There are two things at play here, the process and the outcome, and unfortunately both are given equal weight by lawyers and prosecutors. It is not hard to understand why, really when you think about it. What is the outcome - or objective - of a trail – to establish guilt or innocence, which in effect is to establish the truth about a situation. But truth can be elusive, hidden, disguised - which makes the outcome always suspect – is it really a true statement of what took place? Because there is doubt to the truth from the perspective out the person(s) responsible for the outcome, we put into the decision the word “reasonable.”
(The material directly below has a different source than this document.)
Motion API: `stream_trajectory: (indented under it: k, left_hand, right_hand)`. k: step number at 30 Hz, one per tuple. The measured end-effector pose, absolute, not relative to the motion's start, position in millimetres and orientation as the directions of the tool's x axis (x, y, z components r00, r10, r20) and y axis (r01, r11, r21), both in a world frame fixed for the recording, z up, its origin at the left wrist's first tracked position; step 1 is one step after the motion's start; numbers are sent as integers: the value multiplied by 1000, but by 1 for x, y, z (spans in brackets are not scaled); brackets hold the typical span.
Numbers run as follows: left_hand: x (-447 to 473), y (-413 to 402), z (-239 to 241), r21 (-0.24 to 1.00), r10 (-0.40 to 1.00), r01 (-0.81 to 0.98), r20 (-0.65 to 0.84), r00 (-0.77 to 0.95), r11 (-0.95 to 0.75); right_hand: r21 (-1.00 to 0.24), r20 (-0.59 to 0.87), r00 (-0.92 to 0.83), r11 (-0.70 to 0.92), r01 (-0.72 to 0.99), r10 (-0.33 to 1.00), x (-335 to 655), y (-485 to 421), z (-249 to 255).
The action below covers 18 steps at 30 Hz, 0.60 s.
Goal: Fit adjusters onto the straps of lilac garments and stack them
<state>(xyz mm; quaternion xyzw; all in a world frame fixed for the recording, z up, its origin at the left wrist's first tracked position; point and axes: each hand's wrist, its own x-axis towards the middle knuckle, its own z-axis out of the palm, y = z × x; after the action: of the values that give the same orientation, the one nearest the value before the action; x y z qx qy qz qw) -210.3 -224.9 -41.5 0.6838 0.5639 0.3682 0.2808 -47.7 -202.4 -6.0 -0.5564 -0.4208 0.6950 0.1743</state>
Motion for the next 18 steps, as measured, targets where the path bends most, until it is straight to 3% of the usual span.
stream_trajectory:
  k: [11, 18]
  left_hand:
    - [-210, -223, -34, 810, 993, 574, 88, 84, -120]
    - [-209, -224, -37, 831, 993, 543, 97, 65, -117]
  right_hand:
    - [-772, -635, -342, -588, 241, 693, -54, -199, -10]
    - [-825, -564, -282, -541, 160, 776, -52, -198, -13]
So what is “reasonable” and how does that even come close to what is the truth? It can’t and therein lies the flaw with the system. We cannot have doubt when we condemn or exonerate a person, it would never lead to closure, so we instead focus on the process that leads to the decision. It is here where the waters turn muddy for the process is least important to the truth. That is the truth is the truth, the process has no bearing on the truth, that is the two are independent of one another.
There are four, and only four possible outcomes from a trial when guilt is assessed.
- You can be found guilty and the truth is you are guilty
- You can be found guilty and the truth is you are not guilty
- You can be found not guilty and the truth is you are guilty
- You can be found not guilty and the truth is you are not guilty
For Oklahoma, Massachusetts, and Alaska to legally deny access to DNA evidence that might exonerate a wrongly accused person is upsetting, especially in light of the 240 people who have used it to overturn their convictions is distressing. For the Supreme Court to uphold the right to deny access to this evidence is disappointing. I understand the argument about state’s rights, however, the argument made by Chief Roberts, and the same one I have seen used by prosecutors to deny access to evidence after conviction, is in support of the process at the expense of the individual - that new technology that was not available at trial should not throw fairly won convictions into doubt.
“The dilemma is how to harness DNA’s power to prove innocence without unnecessarily overthrowing the established system of criminal justice”In other words it’s the process that must be preserved.